At conceptual design time, designers will often have designed a great deal of variety into their models. For example, a recent design we worked with had entities and tables for licenses, permits, and apprenticeships. As we semantically modeled these we found that they were far more alike than different, and therefore we created an abstract entity (called permission) that subsumed the three. Although there were still some views for setting up the differences between these entities and tables, most of the other processes that dealt with them were reduced in number and complexity by two thirds.
This hints at how great the payoff can be from semantic modeling. Even greater payoffs were hinted at in the chapter on metadata. In most cases we've found that semantic investigation has led to the discovery of areas to which we could apply metadata design. In one case, a client had built 24 fairly similar "modules" each for a disease-specific health care outcome. This approach, besides requiring new development every time they wanted to introduce a new disease protocol, prevented any combined reporting, any comorbid analysis, or any modification to the modules. After some analysis it became apparent that a single, more generalized "instrument" could be designed in which the protocol and the inclusion of questions to the instruments were metadata.
For reasons discussed earlier, once past conceptual design, few projects will entertain fundamental changes to the design, even if the changes are beneficial. However, occasionally a project will find that its assumptions have been violated midway through development, and semantic analysis can be applied to find out how to correct the problem.
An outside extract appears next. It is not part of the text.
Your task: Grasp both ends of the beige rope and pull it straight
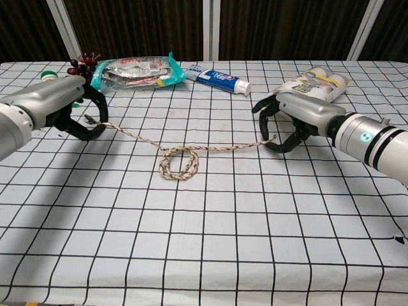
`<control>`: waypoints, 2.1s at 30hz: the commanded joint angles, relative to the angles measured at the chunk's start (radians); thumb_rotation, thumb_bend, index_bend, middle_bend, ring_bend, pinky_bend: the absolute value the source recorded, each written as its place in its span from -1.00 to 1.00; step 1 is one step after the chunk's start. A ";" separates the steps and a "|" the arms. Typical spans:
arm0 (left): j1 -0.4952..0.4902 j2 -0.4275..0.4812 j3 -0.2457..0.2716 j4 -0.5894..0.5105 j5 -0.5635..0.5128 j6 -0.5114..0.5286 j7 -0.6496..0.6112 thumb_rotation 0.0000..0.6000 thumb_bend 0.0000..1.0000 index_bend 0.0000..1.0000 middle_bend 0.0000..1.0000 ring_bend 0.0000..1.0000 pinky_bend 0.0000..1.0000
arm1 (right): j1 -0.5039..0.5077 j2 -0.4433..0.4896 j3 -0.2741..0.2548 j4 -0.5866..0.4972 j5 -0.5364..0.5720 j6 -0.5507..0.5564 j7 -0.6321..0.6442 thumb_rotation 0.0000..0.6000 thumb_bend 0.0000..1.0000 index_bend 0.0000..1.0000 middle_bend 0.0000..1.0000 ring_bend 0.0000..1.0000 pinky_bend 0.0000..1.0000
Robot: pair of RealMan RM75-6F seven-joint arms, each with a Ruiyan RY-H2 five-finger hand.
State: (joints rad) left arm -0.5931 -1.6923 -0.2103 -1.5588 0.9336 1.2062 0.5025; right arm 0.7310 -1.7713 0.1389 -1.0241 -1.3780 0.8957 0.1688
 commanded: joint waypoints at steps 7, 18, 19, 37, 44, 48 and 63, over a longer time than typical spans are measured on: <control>0.016 0.024 -0.003 0.001 -0.008 0.003 -0.018 1.00 -0.13 0.27 -0.34 -0.84 -0.66 | -0.039 0.039 -0.010 -0.071 -0.015 0.065 -0.028 1.00 -0.32 0.29 -0.68 -1.00 -1.00; 0.044 0.065 0.007 -0.002 0.007 0.000 -0.066 1.00 -0.13 0.28 -0.34 -0.84 -0.66 | -0.149 0.155 -0.044 -0.232 -0.014 0.191 -0.107 1.00 -0.32 0.32 -0.67 -1.00 -1.00; 0.047 0.071 0.009 -0.004 0.009 -0.003 -0.073 1.00 -0.13 0.28 -0.34 -0.84 -0.66 | -0.159 0.165 -0.048 -0.239 -0.013 0.198 -0.106 1.00 -0.32 0.33 -0.67 -1.00 -1.00; 0.093 0.160 0.046 -0.014 0.058 -0.055 -0.191 1.00 -0.13 0.29 -0.34 -0.84 -0.66 | -0.331 0.297 -0.104 -0.234 -0.013 0.305 0.035 1.00 -0.32 0.37 -0.63 -1.00 -1.00; 0.108 0.172 0.066 0.020 0.109 -0.075 -0.259 1.00 -0.13 0.29 -0.34 -0.84 -0.66 | -0.370 0.296 -0.116 -0.172 -0.023 0.312 0.102 1.00 -0.32 0.37 -0.63 -1.00 -1.00; 0.116 0.179 0.072 0.037 0.128 -0.085 -0.292 1.00 -0.14 0.29 -0.34 -0.84 -0.66 | -0.386 0.294 -0.121 -0.145 -0.031 0.314 0.124 1.00 -0.32 0.37 -0.63 -1.00 -1.00; 0.126 0.194 0.072 0.079 0.149 -0.120 -0.356 1.00 -0.14 0.29 -0.34 -0.84 -0.66 | -0.424 0.302 -0.118 -0.098 -0.036 0.298 0.191 1.00 -0.32 0.38 -0.63 -1.00 -1.00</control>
State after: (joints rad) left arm -0.4667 -1.4987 -0.1382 -1.4810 1.0821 1.0877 0.1481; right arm 0.3081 -1.4705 0.0202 -1.1234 -1.4134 1.1954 0.3581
There is great opportunity to apply semantic analysis to the task of systems integration. The main reason this is true is that pretty much everyone expects interfaces, or other integration points, to be harder to build than expected and to require a great deal of rework in test, conversion, and even postproduction support. Developers are ready to hear the argument that the source of the difficulty is semantics—specifically, that the semantics of the system they are interfacing with are not what they are purported to be. Further, they know that their problems are not syntactical, mechanical, or technical, because they typically work through these problems early on.
Semantic modeling of a target system will proceed differently than for new development. Specifically, the investigation of an existing system will rely far more on data profiling of the existing data than it will from interviewing users. However, the result is generally the same.
You should also take this opportunity to model the aspects of the new system (if there is one) to make sure the semantics on the other side of the interface are what they are purported to be. In this case, you will not have data from its use to rely on and will have to work primarily from specs and code.